**Action item**: From the data below, please reproduce exactly everything from the line that contains "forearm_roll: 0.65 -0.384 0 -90" down to the line that contains "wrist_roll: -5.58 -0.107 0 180", with both ends included.

═══ Given records ═══

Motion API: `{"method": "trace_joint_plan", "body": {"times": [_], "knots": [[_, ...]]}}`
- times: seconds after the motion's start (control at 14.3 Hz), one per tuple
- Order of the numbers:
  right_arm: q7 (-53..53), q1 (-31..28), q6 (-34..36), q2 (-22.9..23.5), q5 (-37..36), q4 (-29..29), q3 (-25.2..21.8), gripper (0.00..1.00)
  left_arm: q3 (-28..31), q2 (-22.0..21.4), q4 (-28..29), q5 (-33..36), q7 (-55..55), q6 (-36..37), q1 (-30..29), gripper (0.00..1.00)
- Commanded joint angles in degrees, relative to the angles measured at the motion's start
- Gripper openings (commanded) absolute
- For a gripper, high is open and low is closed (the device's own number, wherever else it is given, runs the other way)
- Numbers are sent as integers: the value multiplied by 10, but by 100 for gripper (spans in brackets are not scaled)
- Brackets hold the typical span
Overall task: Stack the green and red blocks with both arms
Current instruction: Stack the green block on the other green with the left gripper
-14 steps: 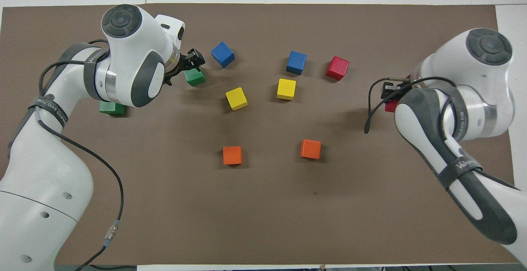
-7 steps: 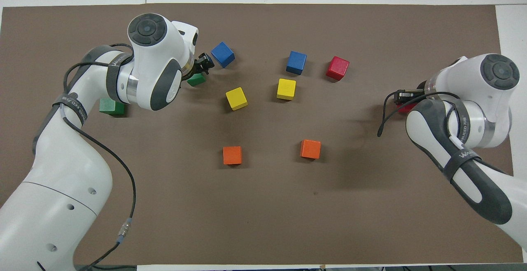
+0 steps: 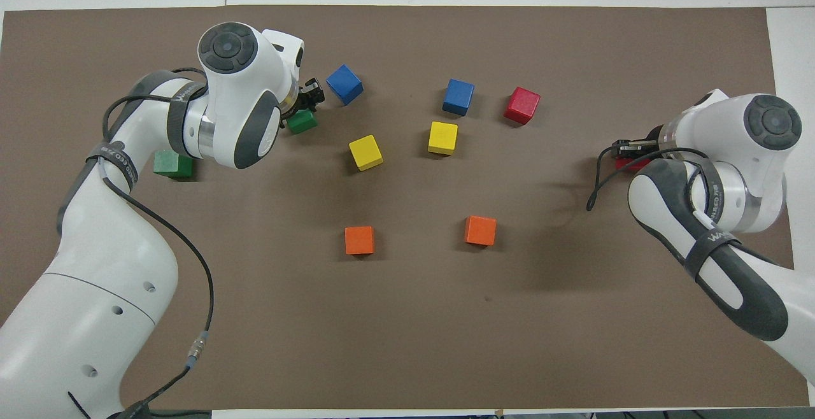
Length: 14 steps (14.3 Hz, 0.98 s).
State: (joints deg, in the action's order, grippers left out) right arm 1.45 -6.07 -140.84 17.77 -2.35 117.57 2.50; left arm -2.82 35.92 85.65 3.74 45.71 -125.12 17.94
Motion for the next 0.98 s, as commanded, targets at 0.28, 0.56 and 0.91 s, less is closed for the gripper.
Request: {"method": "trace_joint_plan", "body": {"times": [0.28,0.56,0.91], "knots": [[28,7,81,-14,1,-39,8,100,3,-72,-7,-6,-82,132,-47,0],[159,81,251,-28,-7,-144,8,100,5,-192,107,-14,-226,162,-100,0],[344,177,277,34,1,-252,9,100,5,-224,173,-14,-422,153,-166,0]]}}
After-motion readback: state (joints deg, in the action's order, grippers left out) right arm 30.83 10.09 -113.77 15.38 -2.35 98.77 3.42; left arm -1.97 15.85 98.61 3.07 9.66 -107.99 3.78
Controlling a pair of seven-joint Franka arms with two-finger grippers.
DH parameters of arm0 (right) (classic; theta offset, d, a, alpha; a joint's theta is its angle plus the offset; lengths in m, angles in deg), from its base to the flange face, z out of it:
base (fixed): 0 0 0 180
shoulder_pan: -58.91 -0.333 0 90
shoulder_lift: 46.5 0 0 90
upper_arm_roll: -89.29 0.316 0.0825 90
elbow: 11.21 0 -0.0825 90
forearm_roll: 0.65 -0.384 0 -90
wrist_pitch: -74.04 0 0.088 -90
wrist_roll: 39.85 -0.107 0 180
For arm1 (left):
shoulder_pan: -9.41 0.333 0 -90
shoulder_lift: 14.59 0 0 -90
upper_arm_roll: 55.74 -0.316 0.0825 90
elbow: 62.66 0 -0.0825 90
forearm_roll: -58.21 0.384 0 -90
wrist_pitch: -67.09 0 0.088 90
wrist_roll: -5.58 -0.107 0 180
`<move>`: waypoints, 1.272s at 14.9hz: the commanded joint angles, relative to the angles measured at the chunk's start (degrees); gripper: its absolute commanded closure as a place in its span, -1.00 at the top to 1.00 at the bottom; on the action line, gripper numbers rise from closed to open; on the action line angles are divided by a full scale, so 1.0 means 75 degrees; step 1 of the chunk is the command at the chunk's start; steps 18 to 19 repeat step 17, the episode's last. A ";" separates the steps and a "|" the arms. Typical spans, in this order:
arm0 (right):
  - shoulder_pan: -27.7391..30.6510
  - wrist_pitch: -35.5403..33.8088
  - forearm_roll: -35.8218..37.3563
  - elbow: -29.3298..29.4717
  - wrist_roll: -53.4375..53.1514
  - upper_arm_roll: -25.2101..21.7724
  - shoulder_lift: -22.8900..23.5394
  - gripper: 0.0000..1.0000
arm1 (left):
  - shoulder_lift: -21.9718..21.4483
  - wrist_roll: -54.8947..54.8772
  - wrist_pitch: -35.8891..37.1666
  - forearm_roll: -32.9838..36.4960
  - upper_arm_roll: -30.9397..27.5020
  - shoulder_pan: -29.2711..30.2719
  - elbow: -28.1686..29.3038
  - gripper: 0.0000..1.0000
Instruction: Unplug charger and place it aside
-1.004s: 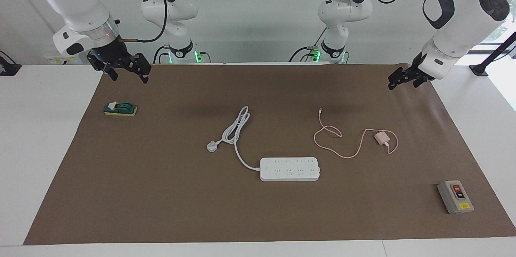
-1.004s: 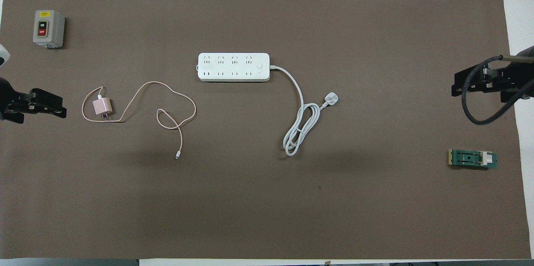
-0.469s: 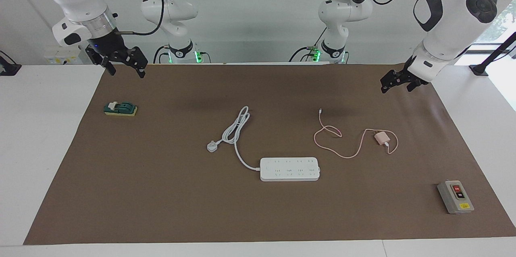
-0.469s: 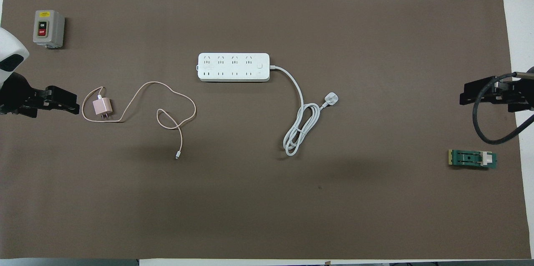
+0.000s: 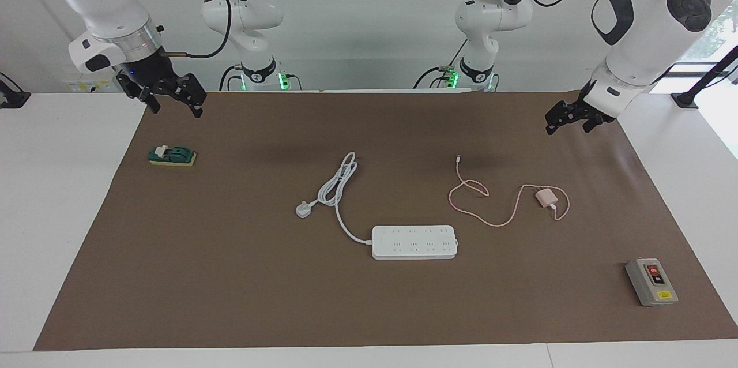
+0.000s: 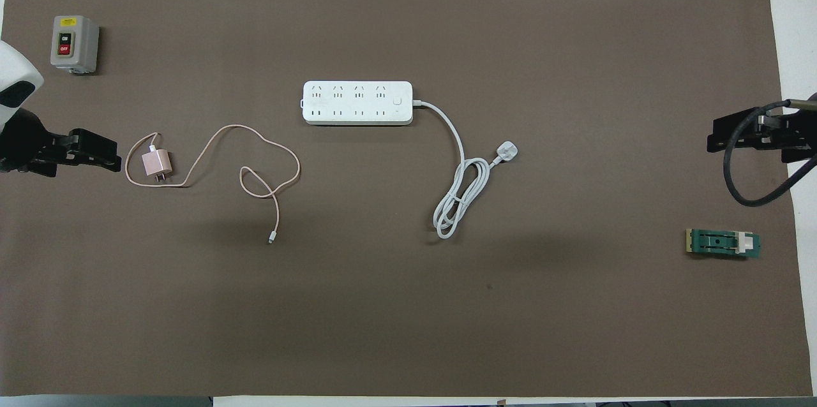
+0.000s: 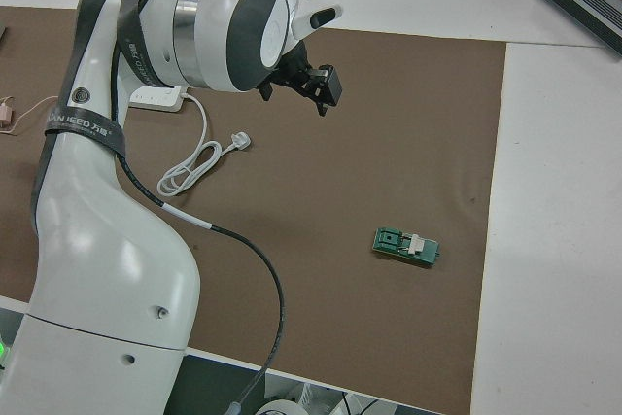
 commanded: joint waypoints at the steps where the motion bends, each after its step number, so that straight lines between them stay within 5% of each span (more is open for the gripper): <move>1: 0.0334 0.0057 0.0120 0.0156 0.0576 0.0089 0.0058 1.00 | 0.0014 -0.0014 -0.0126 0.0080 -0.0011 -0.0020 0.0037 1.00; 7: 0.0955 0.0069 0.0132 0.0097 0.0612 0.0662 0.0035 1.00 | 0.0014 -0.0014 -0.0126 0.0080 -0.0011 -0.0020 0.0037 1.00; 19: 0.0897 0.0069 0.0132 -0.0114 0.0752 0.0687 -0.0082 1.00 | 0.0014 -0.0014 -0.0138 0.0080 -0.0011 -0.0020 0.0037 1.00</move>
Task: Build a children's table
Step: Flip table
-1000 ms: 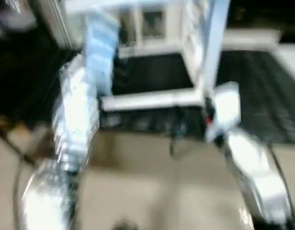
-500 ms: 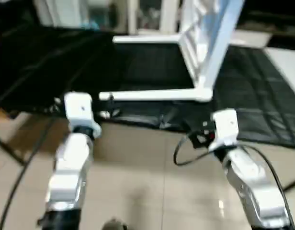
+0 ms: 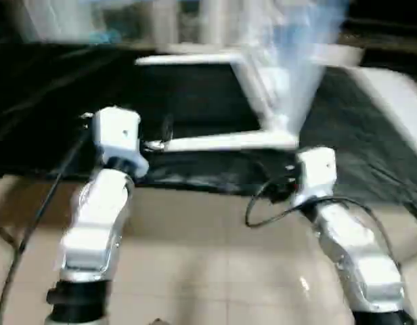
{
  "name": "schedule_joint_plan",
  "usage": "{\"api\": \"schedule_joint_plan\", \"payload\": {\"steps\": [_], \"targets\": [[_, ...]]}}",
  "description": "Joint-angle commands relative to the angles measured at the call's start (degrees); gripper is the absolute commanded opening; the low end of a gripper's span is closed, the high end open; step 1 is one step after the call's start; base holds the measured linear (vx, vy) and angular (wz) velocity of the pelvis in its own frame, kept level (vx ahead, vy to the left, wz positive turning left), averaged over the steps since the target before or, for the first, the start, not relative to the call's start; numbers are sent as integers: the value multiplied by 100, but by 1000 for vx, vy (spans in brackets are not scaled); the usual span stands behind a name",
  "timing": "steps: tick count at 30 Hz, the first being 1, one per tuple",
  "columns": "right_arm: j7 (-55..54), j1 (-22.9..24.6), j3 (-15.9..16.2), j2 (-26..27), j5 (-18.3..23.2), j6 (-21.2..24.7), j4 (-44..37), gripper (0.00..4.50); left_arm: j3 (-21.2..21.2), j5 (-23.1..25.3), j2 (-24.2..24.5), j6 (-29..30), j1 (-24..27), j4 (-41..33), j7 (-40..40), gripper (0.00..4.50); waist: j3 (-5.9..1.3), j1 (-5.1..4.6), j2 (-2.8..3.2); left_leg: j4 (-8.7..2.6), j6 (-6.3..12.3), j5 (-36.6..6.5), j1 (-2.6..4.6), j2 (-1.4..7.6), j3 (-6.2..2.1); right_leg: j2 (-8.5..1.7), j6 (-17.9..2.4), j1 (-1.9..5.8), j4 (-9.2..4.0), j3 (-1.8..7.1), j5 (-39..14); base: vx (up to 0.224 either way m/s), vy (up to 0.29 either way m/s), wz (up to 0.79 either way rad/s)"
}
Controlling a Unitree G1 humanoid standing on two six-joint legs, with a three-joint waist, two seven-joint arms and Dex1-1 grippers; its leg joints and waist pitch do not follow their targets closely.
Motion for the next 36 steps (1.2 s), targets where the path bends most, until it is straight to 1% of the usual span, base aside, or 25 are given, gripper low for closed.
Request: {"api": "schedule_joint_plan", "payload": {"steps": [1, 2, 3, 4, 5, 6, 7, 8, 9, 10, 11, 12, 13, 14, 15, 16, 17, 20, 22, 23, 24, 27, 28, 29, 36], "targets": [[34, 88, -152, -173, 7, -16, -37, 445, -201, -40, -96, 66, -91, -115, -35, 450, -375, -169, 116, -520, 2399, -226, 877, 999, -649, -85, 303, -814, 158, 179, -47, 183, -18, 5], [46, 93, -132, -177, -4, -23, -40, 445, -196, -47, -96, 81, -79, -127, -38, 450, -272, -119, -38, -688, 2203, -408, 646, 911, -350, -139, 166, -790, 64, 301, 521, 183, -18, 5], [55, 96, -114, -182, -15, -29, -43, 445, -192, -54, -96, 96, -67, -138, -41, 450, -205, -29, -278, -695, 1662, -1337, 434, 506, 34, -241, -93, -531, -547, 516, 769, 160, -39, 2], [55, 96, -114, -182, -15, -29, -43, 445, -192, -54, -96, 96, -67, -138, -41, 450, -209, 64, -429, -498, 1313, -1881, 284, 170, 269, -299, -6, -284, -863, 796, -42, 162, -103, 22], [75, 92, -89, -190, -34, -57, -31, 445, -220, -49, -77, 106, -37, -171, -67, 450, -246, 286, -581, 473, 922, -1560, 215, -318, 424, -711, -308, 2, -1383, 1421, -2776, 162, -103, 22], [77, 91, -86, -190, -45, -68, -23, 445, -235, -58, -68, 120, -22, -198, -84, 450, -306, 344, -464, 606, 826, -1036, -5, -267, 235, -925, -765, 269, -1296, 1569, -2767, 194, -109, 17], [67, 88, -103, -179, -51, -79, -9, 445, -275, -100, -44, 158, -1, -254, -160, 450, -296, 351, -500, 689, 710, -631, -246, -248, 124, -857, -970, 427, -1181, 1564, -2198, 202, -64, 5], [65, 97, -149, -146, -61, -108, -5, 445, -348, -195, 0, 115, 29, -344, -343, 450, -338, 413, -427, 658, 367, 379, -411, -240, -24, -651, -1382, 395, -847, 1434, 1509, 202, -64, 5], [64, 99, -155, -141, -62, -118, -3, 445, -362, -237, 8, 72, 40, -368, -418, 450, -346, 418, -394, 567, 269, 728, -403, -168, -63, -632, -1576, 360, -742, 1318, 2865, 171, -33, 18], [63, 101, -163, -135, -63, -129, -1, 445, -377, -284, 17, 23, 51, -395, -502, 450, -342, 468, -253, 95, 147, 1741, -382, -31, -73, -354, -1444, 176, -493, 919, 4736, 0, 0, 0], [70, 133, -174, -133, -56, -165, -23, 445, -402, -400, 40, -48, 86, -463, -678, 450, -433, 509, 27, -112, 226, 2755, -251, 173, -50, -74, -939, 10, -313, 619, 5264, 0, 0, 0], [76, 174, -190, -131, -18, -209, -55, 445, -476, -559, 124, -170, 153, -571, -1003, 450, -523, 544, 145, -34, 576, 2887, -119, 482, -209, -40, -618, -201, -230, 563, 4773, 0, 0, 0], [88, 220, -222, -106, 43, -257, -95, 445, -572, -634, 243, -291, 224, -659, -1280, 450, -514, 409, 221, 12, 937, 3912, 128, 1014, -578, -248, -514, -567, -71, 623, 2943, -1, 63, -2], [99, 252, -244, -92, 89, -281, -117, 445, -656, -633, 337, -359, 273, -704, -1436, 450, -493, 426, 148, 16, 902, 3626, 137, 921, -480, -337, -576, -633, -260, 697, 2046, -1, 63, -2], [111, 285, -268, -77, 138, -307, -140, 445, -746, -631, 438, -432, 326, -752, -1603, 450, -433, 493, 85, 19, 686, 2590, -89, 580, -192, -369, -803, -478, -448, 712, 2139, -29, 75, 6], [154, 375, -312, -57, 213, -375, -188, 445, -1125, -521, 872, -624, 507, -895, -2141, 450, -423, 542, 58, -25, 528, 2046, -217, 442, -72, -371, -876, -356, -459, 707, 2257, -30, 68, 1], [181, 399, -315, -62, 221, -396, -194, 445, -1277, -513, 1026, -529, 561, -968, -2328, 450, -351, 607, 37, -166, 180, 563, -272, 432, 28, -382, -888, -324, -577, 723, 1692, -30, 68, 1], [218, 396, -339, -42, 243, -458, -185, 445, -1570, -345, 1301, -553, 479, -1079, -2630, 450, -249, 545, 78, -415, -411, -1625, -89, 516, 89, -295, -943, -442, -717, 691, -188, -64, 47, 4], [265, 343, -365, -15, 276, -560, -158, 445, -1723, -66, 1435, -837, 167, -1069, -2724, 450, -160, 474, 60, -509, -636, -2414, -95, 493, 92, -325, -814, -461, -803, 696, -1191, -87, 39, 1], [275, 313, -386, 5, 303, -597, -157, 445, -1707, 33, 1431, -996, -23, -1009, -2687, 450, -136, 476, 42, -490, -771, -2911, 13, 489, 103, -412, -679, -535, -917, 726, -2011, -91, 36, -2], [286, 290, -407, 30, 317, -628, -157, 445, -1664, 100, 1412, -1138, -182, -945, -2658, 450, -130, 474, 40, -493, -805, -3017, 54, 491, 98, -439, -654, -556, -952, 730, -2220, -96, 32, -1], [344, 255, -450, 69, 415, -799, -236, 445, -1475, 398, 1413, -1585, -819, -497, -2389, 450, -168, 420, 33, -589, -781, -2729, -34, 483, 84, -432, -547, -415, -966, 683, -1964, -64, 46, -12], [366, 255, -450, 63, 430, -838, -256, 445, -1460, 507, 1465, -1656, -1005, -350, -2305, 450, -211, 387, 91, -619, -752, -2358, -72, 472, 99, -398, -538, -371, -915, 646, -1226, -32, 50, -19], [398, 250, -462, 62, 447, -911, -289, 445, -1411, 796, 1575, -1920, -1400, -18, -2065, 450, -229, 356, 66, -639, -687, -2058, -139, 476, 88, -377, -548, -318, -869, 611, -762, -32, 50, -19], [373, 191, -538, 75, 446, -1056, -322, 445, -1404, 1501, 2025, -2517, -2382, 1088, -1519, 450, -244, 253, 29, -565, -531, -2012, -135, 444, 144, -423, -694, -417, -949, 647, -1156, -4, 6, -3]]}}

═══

**Exercise output**:
forearm_roll: 0.65 -0.384 0 -90
wrist_pitch: -74.04 0 0.088 -90
wrist_roll: 39.85 -0.107 0 180
For arm1 (left):
shoulder_pan: -9.41 0.333 0 -90
shoulder_lift: 14.59 0 0 -90
upper_arm_roll: 55.74 -0.316 0.0825 90
elbow: 62.66 0 -0.0825 90
forearm_roll: -58.21 0.384 0 -90
wrist_pitch: -67.09 0 0.088 90
wrist_roll: -5.58 -0.107 0 180

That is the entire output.